The example with key filtering could thus look like this:

public interface MyElementExpressions {
  @JsExpression("return (event) => event.key == $0 && { ctrlKey: event.ctrlKey }")
  void eventFilter(String key);
}

For using this kind of expression, I see two different design alternatives with different tradeoffs.

One approach would be that DomListenerRegistration has a method for creating a proxy instance specifically for that purpose, and then this proxy can be used to trigger the actual invocation on the interface. The problem here is that this return value destroys chaining on DomListenerRegistration:

DomListenerRegistration registration = UI.getCurrent().getElement().addEventListener("keydown", event -> {
  System.out.println("'" + filterKey + "' was pressed.
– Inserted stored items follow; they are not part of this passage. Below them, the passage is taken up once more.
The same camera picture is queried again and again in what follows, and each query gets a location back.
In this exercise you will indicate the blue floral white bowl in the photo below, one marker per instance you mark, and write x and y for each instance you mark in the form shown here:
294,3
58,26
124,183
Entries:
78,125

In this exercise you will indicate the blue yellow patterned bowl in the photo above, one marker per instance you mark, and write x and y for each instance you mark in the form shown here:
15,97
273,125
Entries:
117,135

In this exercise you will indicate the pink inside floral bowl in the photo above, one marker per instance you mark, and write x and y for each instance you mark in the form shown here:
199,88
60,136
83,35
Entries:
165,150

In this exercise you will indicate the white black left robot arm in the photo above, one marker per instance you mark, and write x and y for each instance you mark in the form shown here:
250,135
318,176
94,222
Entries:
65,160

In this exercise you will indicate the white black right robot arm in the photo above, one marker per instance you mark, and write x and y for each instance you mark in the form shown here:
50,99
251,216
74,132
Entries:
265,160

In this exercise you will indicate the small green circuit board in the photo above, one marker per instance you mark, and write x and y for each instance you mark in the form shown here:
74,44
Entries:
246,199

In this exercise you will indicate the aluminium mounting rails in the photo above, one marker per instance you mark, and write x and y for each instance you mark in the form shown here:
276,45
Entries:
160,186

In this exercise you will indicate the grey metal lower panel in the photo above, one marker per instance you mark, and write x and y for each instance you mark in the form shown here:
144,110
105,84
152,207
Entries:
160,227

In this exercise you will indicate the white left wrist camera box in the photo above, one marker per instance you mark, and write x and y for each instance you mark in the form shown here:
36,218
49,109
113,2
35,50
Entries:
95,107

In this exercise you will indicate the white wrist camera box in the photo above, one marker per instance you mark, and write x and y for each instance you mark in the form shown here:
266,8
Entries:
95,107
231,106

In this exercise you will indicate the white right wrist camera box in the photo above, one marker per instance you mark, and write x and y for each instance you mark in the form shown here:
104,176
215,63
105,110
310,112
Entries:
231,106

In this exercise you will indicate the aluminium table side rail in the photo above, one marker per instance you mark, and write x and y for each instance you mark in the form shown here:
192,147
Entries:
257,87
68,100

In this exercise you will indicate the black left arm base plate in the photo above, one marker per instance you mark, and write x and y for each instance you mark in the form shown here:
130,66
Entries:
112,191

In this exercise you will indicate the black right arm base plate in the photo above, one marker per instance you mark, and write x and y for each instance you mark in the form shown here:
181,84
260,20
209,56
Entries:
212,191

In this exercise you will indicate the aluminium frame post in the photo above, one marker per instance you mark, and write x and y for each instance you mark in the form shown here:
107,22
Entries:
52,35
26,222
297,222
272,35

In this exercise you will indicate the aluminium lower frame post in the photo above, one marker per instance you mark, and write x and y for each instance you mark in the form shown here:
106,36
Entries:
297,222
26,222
Was Ctrl pressed? " + event.getEventData().getBoolean("ctrlKey"))
});
registration.getEventExpressionFactoryInvoker(MyElementExpressions.class).eventFilter(filterKey);

Chainability could be preserved with a really awkward approach with a Java Consumer, but I'm not sure that makes sense

UI.getCurrent().getElement().addEventListener("keydown", event -> {
  System.out.println("'" + filterKey + "' was pressed. Was Ctrl pressed? " + event.getEventData().getBoolean("ctrlKey"))
}).withEventExpressionFactoryInvokerFactory(MyElementExpressions.class, proxyInstance -> proxyInstance.eventFilter(filterKey));

Another approach would be to accept a PendingJavaScriptInvocation in which case eventFilter would have to be changed to return that type. Usage could then be like this:

Element element = UI.getCurrent().getElement();
element.addEventListener("keydown", event -> {
  System.out.println("'" + filterKey + "' was pressed. Was Ctrl pressed? " + event.getEventData().getBoolean("ctrlKey"))
}).setEventExpression(element.getJsInvoker(MyElementExpressions.class).eventFilter(filterKey));

Either of these compromises might still be worthwhile to avoid introducing completely new annotation scanning cases and mechanisms only for this quite rare case.

knoobie commented 3 years ago

@Legioth I've read your labs entry and I was wondering - if someone isn't actively adding custom javascript calls.. is it already possible to use Vaadin 14 with CSP with the default flow-components or are there some components that do "magic" under the hood?

All my production apps with CSP requirements are still V8, so I had no change to tamper with V14 in this regard.

Legioth commented 3 years ago

Vaadin components are typically only using hardcoded JavaScript snippets that can be known in advance. One would just have to verify whether any expressions have changed whenever updating to a new Vaadin version or starting to use a component that hasn't been used previously. I specifically reviewed Grid and ComboBox to have two quite complex cases and I didn't spot anything there that would dynamically generate JS expressions to run.

The one exception that I'm aware of is ShortcutRegistration which is dynamically building event filter expressions based on the key and modifiers to listen for. Even a case like this could still be supported. If the application only uses a handful of different shortcut keys, then it would might make sense to just hardcode for the particular expressions that are generated for those keys. Supporting arbitrary shortcut keys could also be possible by building a simple parser that recognizes the structure used by shortcut expressions to extract the variable parts and then returning a regular function that uses those values from its own closure.

knoobie commented 1 year ago

@Legioth looks like mentioned shortcuts were hit by a customer today. https://discord.com/channels/732335336448852018/1120833928996081714

Legioth commented 1 year ago

Interesting case since it's based on the request rather than the response. Those "JS snippets" are just map keys that define what JS he client was running to produce each value.

A simple implementation of the concepts imagined here might still pass event parameters in the same way as now so it might be necessary to come up with some alternative if we also want to help avoid triggering this type of detection.